От других, более странных терзаний, донимавших дядю во всю его короткую жизнь, он искал облегчения – если я правильно понимаю эти вещи – в религии: сначала в какой-то отрасли русского сектантства, а потом в католичестве. Его красочной неврастении полагалось бы совмещаться с гением, но этого не случилось, отсюда и попытки ухватиться за какую-нибудь преходящую тень. В юные годы он много натерпелся от отца, сельского барина старого закала (медвежья охота, частный театр, несколько превосходных Старых Мастеров среди всякого темного вздора), бешеный нрав которого угрожал чуть ли не жизни сына. По позднейшим рассказам матери, жизнь в вырском доме ее девичьей поры была тяжкой, ужасные сцены разыгрывались в кабинете Ивана Васильевича, мрачной угловой комнате, глядящей на старый колодец с ржавым насосным колесом под итальянскими пирамидальными тополями. Кроме меня никто в эту комнату не заглядывал.
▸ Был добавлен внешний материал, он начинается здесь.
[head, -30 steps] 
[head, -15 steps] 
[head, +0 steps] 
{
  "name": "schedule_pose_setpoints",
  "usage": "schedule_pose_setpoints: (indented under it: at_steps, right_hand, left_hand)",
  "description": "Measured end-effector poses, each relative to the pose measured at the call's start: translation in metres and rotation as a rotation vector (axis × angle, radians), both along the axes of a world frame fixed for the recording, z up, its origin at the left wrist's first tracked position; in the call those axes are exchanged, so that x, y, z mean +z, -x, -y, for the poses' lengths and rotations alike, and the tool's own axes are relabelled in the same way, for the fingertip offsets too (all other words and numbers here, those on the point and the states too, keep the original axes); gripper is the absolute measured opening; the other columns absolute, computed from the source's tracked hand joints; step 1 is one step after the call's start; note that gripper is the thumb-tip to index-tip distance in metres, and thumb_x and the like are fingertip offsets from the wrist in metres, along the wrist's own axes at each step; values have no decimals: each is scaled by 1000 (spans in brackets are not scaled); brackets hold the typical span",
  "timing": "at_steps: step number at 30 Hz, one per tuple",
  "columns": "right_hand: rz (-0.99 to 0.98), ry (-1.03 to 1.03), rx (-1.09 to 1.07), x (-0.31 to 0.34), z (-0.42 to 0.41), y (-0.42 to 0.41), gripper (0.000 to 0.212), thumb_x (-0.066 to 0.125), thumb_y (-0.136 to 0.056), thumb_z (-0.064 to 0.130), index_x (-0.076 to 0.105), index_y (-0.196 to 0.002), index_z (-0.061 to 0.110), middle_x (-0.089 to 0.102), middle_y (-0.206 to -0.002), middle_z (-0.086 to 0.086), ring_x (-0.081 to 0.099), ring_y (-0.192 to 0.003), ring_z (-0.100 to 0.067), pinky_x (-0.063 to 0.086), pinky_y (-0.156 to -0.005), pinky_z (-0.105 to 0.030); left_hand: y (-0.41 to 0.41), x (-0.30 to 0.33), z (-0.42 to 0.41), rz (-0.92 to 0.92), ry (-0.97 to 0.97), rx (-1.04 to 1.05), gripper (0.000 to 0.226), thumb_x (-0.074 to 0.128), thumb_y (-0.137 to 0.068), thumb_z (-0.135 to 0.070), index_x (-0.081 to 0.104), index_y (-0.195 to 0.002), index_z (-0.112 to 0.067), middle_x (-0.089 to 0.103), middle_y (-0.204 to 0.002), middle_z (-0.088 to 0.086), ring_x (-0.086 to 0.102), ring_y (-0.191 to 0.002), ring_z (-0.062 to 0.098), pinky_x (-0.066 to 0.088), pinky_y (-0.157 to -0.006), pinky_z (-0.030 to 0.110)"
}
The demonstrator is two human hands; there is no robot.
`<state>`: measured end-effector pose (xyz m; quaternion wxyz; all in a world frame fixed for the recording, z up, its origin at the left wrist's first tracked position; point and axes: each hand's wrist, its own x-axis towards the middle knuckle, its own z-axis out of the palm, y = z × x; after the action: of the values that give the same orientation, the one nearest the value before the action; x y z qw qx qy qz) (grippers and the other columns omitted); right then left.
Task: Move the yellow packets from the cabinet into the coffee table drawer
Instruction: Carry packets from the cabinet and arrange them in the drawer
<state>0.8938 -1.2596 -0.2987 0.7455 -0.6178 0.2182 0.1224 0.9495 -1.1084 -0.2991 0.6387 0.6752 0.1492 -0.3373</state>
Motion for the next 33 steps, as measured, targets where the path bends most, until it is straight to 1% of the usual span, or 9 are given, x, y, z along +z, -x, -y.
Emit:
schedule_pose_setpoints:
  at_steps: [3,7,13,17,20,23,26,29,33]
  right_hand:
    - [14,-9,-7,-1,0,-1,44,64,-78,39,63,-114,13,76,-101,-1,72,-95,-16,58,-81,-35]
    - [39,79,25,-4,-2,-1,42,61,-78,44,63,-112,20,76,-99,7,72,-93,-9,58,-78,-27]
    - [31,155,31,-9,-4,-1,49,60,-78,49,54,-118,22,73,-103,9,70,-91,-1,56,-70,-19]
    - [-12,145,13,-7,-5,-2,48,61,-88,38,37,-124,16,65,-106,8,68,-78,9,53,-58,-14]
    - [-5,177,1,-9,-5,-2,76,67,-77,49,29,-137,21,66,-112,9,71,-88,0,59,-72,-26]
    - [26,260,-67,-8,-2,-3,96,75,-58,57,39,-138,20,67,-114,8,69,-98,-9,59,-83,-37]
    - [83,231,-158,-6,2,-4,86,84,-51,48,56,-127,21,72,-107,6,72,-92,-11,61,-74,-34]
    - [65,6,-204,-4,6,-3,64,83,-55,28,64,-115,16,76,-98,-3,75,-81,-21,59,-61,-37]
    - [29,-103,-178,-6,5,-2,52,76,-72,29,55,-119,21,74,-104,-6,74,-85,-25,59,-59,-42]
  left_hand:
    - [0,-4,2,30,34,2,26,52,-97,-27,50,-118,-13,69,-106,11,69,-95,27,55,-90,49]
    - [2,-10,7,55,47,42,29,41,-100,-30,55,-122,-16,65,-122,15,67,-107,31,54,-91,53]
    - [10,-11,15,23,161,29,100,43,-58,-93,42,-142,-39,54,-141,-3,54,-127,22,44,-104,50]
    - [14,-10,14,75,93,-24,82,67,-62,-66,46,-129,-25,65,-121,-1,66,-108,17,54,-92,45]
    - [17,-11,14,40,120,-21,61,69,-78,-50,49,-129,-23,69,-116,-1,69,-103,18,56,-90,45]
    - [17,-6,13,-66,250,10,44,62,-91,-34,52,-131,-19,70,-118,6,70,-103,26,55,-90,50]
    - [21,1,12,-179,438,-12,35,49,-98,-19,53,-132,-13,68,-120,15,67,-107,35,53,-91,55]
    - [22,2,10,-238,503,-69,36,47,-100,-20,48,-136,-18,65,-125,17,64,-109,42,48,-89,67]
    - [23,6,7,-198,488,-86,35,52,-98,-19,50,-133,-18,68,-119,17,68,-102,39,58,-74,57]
Я держал на ее черных полках мои книги и расправилки, со временем уговорив мать перенести кое-какую мебель оттуда в мой собственный солнечный кабинет на парковой стороне дома, и однажды утром туда, запинаясь, приковылял колоссальный письменный стол, на обитой черной кожей пустынной глади которого одиноко лежал огромный кривой нож для разрезания бумаги, подлинный ятаган желтоватой кости, выточенный из бивня мамонта.